Exercise requirements: When you print the records below, keep every word exact and leave out the images.
(Available records begins)
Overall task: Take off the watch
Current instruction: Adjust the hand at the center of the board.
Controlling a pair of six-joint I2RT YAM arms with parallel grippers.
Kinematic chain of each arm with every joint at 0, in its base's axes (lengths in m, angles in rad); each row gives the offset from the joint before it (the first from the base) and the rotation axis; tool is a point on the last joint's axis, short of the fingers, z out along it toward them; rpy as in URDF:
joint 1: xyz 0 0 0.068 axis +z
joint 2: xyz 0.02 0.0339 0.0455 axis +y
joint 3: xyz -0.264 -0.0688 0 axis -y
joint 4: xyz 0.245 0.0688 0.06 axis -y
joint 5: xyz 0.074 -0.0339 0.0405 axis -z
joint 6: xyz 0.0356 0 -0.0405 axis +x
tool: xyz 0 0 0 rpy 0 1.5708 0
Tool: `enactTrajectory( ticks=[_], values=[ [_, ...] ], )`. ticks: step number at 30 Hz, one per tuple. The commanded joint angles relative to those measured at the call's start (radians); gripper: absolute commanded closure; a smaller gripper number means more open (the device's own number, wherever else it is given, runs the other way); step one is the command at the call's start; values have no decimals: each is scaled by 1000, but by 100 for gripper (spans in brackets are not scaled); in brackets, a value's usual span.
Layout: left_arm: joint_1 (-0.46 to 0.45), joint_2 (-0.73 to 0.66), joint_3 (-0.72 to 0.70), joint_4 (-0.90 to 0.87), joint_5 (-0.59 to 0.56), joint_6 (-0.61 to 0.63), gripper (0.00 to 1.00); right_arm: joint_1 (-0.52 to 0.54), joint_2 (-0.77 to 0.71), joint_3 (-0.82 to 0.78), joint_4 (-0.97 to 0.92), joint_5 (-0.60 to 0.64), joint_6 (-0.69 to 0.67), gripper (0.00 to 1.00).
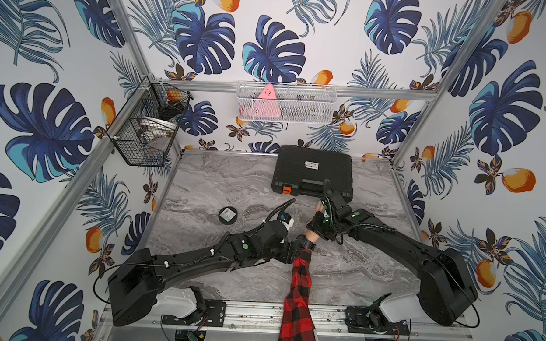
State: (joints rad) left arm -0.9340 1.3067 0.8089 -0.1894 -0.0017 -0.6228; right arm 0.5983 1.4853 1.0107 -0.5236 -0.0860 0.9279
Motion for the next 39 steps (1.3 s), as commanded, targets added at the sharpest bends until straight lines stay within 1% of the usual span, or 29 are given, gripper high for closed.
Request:
enactTrajectory(
  ticks=[1,5,8,10,15,20,25,28,32,35,39],
  values=[
    [1,-7,19,-69,-55,15,33,32,39,62,-174,155,36,87],
    [3,-32,24,-123,-107,18,33,86,96,115,-273,282,58,87],
    [20,-64,33,-185,-143,29,33,131,141,180,-359,387,80,91],
    [46,-90,33,-227,-152,39,33,167,183,221,-418,465,97,91],
    [119,-151,30,-293,-139,69,33,232,306,327,-577,606,148,92],
    [173,-197,30,-345,-135,98,33,281,429,422,-691,686,181,92],
    [198,-233,16,-380,-129,118,32,312,532,515,-795,756,209,91],
    [209,-248,4,-392,-127,124,32,332,606,566,-847,791,224,86],
    [216,-256,-4,-398,-124,123,32,355,658,622,-873,795,227,73],
    [219,-256,-7,-395,-119,122,32,367,649,635,-813,737,188,64],
    [221,-245,-2,-395,-119,123,32,382,617,634,-729,638,143,55]
  ],
)
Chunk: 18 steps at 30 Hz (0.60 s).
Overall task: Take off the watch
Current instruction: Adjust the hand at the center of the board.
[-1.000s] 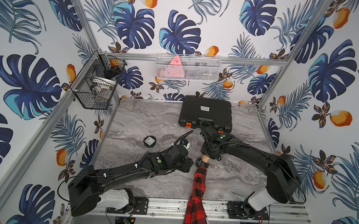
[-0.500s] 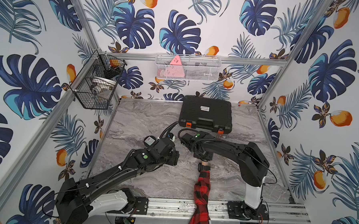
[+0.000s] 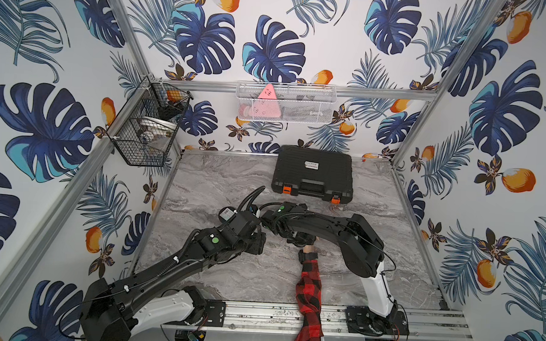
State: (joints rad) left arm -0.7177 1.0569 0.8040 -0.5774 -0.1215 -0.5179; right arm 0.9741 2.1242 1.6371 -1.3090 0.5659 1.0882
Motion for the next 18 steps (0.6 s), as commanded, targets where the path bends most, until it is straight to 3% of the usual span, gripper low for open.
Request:
enactTrajectory(
  ticks=[1,10,18],
  values=[
    [3,8,3,-7,0,18,32,8,-30,6,73,-35,-25,54],
    [3,27,12,-13,6,4,32,9,-169,-67,256,-195,-85,37],
    [4,109,55,-16,52,-46,33,-74,-361,-240,428,-302,-113,36]
  ],
)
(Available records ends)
Written solution:
Overall task: Take off the watch
Current instruction: Adjust the hand at the center of the board.
Controlling a pair of six-joint I2RT YAM arms with parallel grippers.
Kinematic chain of each arm with every joint at 0, in its base's axes (lengths in m, angles in rad); each row gives the offset from the joint before it (the first from the base) and the rotation axis; tool is a point on the last joint's axis, short of the fingers, z out along it toward them; rpy as in URDF:
joint 1: xyz 0 0 0.068 axis +z
joint 2: xyz 0.02 0.0339 0.0455 axis +y
joint 3: xyz -0.264 -0.0688 0 axis -y
joint 4: xyz 0.245 0.0688 0.06 axis -y
joint 5: xyz 0.074 -0.0339 0.0405 axis -z
joint 6: xyz 0.0356 0 -0.0405 axis +x
tool: xyz 0 0 0 rpy 0 1.5708 0
Tool: `enactTrajectory( ticks=[_], values=[ [_, ...] ], )`. ticks: step number at 30 Hz, one per tuple. The commanded joint angles relative to those measured at the call's start (radians); gripper: absolute commanded closure; a smaller gripper number means more open (the device's own number, wherever else it is given, runs the other way); step one is the command at the call's start; values have no decimals: each is scaled by 1000, but by 100 for gripper (spans in brackets are not scaled); in brackets, a value's usual span.
Layout: left_arm: joint_1 (-0.46 to 0.45), joint_2 (-0.73 to 0.66), joint_3 (-0.72 to 0.70), joint_4 (-0.90 to 0.87), joint_5 (-0.59 to 0.56), joint_6 (-0.61 to 0.63), gripper (0.00 to 1.00); right_arm: joint_1 (-0.52 to 0.54), joint_2 (-0.77 to 0.71), joint_3 (-0.82 to 0.78), joint_4 (-0.97 to 0.92), joint_5 (-0.60 to 0.64), joint_6 (-0.69 to 0.67), gripper (0.00 to 1.00).
State: (joints rad) left arm -0.9340 1.3067 0.8089 -0.1894 -0.0017 -0.6228; right arm 0.5983 1.4853 1.0107 -0.5236 -0.0860 0.9279
Motion for the next 39 steps (1.3 s), as commanded, targets added at the sharpest bends until straight lines stay within 1% of the usual span, or 29 are given, gripper high for closed.
Request:
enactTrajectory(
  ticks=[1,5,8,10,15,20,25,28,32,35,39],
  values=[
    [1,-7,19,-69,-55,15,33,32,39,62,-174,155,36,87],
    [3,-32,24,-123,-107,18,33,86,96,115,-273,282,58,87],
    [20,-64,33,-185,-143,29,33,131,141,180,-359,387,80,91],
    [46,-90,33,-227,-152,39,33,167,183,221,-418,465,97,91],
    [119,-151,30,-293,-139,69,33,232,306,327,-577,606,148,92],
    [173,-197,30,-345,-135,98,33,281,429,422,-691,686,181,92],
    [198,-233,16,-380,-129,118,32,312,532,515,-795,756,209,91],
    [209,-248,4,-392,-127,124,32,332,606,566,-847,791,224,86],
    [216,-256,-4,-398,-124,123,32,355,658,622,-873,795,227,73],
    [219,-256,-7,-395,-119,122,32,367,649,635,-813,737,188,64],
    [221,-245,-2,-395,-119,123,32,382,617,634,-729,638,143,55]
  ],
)
Chunk: 18 steps at 30 Hz (0.60 s).
Overall task: Take off the watch
Current instruction: Adjust the hand at the center of the board.
[-1.000s] 
[-0.500s] 
[+0.000s] 
State: (joints rad) left arm -0.7177 1.0569 0.8040 -0.5774 -0.1215 -0.5179; right arm 0.9741 2.1242 1.6371 -1.3090 0.5659 1.0882
Motion for the next 18 steps (0.6 s), as commanded, targets where the path bends most, until it is straight to 3% of the usual span, gripper low for open.
Request:
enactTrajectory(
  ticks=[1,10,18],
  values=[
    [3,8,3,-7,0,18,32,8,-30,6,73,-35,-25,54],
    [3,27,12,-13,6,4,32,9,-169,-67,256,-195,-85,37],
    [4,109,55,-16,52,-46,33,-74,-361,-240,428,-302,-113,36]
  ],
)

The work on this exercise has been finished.